Now, is it possible to have a steady 14 V because we added caps? I don’t think so.
The following is borrowed from mobileelectronics.com.au
AND is an excerpt from CarSound written by Richard Clark. (yes, that richard clark.....for those of you that are unfamiliar google his name and witness how he pioneered and advanced car audio!!!)
The capacitor. The advantages of a cap are that it can charge up to whatever the highest voltage source in the system is, (in a car this would be the alternator) and provide current at this elevated voltage. The down side of a cap is that it cannot store very much total energy and only a portion of this energy is available at a usable voltage potential. The fourth type of device is an electronic voltage regulator. These devices have not been part of this discussion so I will pass over them for now.
Now modern car audio amplifiers are capable of consuming enormous amounts of power. Even with efficiencies in the range of 60% to 90% an audio system is capable of drawing hundreds or thousands of amps from the cars electrical system. Typically, the audio system is larger than any other electrical device in the car including the engine starter. Fortunately for the car, the demands of an audio system are rarely continuous in nature. The very nature of music rarely demands more than a duty cycle of 10% to 20% from a power standpoint. This means that the audio system is demanding short term, but repetitive peaks of current from the electrical system.
The primary source of this power is the alternator. It should be considered primary for two reasons. The alternator is the only first generation source of power. It ultimately provides all the power for the system either directly or indirectly by restoring power to the battery or cap. It is also primary as it is the power source with the highest voltage potential. In an electrical system current always flows from the source of highest voltage to circuits of lower of lower potential.
All three devices can be used in a system to great advantage. But the dynamic conditions present in a music system determine the role each device plays and to what degree. To understand this lets consider a low current drain condition. In this scenario the alternator will be at or near its set point.
This voltage is designed to be high enough to charge the battery meaning it will be one or two volts above 12.8 volts. This means that the battery will actually be a continuous load on the alternator and provides no power to the system. The size of load it presents is determined by the state of charge of the battery. The higher its state of charge the smaller the load will be. A cap if present in a system in this state will present a load for a finite amount of time until its charge voltage reaches equilibrium with the alternator.
Unlike the battery, the cap will cease to be a load after it is charged except for a factor known as dissipation, which for all practical purposes can be ignored in this application unless it is excessive. Under these circumstances, as long as the alternator can maintain its set point, it will provide all the power for the music system and the rest of the cars accessories. The battery and cap may as well not even be in the car.

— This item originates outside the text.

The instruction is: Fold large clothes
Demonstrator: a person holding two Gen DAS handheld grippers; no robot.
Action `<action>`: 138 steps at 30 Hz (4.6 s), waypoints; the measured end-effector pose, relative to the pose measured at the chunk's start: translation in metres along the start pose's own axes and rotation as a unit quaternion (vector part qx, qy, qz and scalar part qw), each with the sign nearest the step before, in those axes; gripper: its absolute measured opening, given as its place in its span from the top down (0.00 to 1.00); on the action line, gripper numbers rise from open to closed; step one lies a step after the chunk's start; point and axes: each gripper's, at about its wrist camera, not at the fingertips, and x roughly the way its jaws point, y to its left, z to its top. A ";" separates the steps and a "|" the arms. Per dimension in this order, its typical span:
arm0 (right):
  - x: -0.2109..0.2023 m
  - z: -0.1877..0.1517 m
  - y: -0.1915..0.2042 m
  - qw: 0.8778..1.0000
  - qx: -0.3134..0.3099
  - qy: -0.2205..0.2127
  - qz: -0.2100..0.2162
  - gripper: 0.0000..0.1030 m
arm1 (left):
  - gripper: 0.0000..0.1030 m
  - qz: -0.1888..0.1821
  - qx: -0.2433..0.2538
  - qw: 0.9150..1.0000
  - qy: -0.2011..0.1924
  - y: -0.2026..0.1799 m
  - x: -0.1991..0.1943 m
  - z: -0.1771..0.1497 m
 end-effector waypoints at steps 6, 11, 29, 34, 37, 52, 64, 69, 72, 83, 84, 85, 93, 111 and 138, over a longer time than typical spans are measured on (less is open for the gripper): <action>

Now if we increase the current demands of the music system to an amount that taxes the alternator its output voltage will begin to drop. Even so the alternator will continue to be a source of current to the system –i.e., the car, music system, and battery. It is at this time that the cap will begin to discharge and begin to augment the alternator as a source of current. The degree to which it provides current to the system is dependent on the actual voltage at the alternators terminals. Only when the alternator begins to drop below the caps charge potential does current flow out of the cap.
This is a continuous process and the current provided by the cap tries to maintain the voltage at its charge potential. The degree to which it can do this is dependent on two things. The current provided by the cap is limited to the total capacity of the cap and any series reactance’s (resistive or inductive components) that are part of the cap. The instant the cap starts to output current its charge potential begins to drop.
Now just what can we expect the cap to provide? Suppose we happened to have a cap charged to 14 volts, with a total reactance (made up of either resistive or inductive components) of about .017 ohm. We could figure that at the first instant of discharge it could provide ten amps at 13.83 volts. Of course if we were playing the system at a level enough to load our alternator, ten amps is not likely to provide much relief. But perhaps 30 amps might help—at this modest level our cap could begin to provide current at a potential of 13.5 volts. (lesson 2).
Of course this voltage level would drop at an exponential rate commensurate with the discharge curve that is standard with caps. No doubt the cap could help out a hundred amp alternator with the addition of an extra 30 amps even though it might be for only a brief instant. But it is sort of interesting that at even this modest power level of 130 amps (100 amps alternator + 30 amps cap) the cap is unable to maintain the voltage at 14 volts.
Of course in this scenario we are sitting at 13.5 volts for a brief instant and our poor battery is unable to help at all as its potential is at a lowly 12.8 volts. In fact the battery is still a load on the system!
Now what if we get serious with our stereo and we really crank it up? Lets say we have something like a manufacturers demo van with lots of amplifiers that can draw hundreds of amps on musical peaks. Lets pick a nice round number like 500 (“Cade” said 490) amps. Lets say we have a 200 (“Cade” said 190) amp alternator. Typically such an alternator can maintain a voltage near its set point up to perhaps 80% of its rating-after which its voltage begins to drop as it provides large amounts of current. As I am not familiar with all the different alternators lets just assume these assumptions are close and our alternator is putting out 200 amps. Well our amplifiers in an instant are asking for 500 amps so what happens?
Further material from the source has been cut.